Sus compañeras la quemaron donde Ewan había visto que la tocaba. En todos los sitios. Le habían escupido. Golpeado. Humillado. La habían despojado de lo que la marcaba como una más de ellas; su marca en forma de pluma de cuervo, sus ropas de cazadora hechas de cuero negro y sus armas adornadas con el escudo del Espino Negro. Pero la violencia física sobre su cuerpo y las palabras que le habían dedicado, rezumando odio en cada sílaba, no fueron lo que más la hizo llorar y gritar.

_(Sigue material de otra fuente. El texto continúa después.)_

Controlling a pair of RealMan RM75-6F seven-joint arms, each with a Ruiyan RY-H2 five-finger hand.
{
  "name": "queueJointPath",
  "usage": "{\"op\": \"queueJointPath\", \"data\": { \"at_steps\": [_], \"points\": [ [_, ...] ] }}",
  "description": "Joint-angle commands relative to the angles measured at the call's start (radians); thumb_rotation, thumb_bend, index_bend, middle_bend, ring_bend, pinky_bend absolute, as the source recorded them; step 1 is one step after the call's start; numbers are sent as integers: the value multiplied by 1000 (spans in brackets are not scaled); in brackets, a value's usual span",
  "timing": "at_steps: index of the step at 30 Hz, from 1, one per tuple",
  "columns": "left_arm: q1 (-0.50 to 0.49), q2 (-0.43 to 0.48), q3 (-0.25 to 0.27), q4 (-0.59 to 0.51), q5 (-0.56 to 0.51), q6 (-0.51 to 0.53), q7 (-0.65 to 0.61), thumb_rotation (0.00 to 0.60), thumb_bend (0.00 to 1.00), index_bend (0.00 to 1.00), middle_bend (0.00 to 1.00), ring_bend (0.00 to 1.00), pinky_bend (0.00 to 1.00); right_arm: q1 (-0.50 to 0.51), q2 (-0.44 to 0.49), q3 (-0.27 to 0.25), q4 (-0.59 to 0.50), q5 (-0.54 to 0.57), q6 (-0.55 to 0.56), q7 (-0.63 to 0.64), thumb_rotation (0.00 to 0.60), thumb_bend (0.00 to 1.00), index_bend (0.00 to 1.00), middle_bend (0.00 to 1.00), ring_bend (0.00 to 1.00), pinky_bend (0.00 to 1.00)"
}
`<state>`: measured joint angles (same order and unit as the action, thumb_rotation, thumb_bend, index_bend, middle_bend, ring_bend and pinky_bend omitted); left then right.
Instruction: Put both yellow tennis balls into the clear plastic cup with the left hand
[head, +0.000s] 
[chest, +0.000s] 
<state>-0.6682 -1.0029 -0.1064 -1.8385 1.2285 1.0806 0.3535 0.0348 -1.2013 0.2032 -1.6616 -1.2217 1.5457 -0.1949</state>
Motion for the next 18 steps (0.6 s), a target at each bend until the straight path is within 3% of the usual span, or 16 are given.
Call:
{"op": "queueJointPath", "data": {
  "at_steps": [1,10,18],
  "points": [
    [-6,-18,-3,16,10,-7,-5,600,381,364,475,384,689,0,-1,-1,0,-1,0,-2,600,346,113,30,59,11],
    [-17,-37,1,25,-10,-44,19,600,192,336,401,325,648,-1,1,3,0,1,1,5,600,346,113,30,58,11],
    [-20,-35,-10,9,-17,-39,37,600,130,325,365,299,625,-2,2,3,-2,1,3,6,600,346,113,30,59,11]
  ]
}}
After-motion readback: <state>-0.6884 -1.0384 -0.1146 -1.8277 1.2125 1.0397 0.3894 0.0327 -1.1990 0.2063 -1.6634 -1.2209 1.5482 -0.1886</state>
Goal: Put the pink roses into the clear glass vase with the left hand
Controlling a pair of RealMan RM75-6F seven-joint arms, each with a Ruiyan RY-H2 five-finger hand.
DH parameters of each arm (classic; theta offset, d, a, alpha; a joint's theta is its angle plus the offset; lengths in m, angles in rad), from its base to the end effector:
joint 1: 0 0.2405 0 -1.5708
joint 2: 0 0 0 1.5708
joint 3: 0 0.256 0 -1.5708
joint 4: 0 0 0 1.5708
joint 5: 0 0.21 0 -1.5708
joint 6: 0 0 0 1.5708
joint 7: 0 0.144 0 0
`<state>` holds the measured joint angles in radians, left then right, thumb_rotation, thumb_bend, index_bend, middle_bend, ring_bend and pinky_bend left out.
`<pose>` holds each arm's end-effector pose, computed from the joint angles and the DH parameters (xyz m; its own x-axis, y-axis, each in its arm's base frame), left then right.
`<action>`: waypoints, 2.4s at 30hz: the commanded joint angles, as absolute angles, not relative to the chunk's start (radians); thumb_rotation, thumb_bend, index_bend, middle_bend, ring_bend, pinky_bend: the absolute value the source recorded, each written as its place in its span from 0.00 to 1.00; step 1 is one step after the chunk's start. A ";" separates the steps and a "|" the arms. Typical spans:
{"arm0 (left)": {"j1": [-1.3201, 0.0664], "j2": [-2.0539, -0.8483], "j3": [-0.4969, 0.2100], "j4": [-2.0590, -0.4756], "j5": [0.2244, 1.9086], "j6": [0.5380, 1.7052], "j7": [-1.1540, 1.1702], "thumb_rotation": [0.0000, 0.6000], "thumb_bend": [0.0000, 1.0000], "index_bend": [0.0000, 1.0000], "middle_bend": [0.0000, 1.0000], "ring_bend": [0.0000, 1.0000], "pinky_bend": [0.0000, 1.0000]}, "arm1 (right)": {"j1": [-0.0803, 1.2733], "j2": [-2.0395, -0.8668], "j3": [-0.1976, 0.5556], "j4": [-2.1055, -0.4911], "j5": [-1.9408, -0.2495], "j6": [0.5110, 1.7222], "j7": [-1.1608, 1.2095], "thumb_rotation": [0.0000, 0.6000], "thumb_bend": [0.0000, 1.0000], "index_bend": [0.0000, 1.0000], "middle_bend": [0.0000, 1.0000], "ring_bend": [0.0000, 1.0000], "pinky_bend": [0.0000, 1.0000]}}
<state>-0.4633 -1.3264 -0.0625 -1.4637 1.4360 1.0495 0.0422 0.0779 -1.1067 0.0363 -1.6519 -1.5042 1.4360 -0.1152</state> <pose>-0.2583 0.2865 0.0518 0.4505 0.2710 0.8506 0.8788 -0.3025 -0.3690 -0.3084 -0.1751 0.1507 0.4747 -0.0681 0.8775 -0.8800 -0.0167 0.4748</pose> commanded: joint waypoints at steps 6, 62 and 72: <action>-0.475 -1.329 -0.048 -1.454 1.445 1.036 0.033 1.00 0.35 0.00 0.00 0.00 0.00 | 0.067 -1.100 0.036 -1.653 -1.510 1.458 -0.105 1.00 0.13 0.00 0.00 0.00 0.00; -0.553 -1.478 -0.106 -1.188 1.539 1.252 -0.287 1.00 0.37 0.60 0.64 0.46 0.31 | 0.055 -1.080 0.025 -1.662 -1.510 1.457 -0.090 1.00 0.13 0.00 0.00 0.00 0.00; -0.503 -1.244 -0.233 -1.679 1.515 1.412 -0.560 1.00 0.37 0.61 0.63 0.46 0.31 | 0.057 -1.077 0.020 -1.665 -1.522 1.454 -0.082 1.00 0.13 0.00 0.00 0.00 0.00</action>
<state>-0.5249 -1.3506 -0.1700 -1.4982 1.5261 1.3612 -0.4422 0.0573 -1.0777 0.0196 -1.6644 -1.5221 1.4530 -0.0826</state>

Habían degollado a Ròsan delante de ella, dejando que viera como la yegua se desangraba entre estertores y espasmos violentos. Ewan había visto como Rhys alargaba la mano hacia el animal y como ella había permitido que la tocase. Un animal así no era digno de confianza y no merecía el perdón. Exactamente igual que su amazona
─Me ha sorprendido, la verdad.
Nuala se había agazapado delante de ella como un felino. Lista para saltar y matar. Una sonrisa tironeaba de sus labios, pero no había felicidad en ella. Sí había, sin embargo, diversión, lúgubre y fiera. Extendió la mano libre hacia la cara de Eithne.
─He de reconocer que ya no esperaba que apareciese. Pero mucho menos me esperaba el espectáculo que habéis dado, mi niña. Parecía que le importabas, incluso. Arriesgarse a venir aquí, luchar contra todas nosotras… Por ti ─Nuala negó con la cabeza, clavando las uñas en la barbilla de Eithne─. Me pregunto qué fue lo que vio en ti. Bueno, tampoco es que ahora importe ─dijo con un encogimiento de hombros─. Volverá, estoy casi segura. Pero tú ya no estarás aquí para verlo. Ya habéis tenido vuestra despedida. Deberías darme las gracias, podría haberme limitado a matarte la primera noche y dejar tu cadáver ahí colgado para que se lo comiesen las alimañas.
Eithne casi lo hubiera preferido de esa manera. Que la última imagen que Rhys tuviese de ella no fuera en esas condiciones. Ella habría deseado que su último recuerdo junto a él fuese con sus labios estirados formando una sonrisa, cualquiera de las innumerables muecas cariñosas y traviesas que había conocido en los últimos meses, su risa en sus oídos y sus ojos del color del mar al comienzo de la noche felices y relajados, surcados de pequeñas arrugas de alegría en sus contornos. No su rostro con una mueca de dolor y rabia, sus ojos llenos de sufrimiento, apagados y húmedos por las lágrimas incipientes.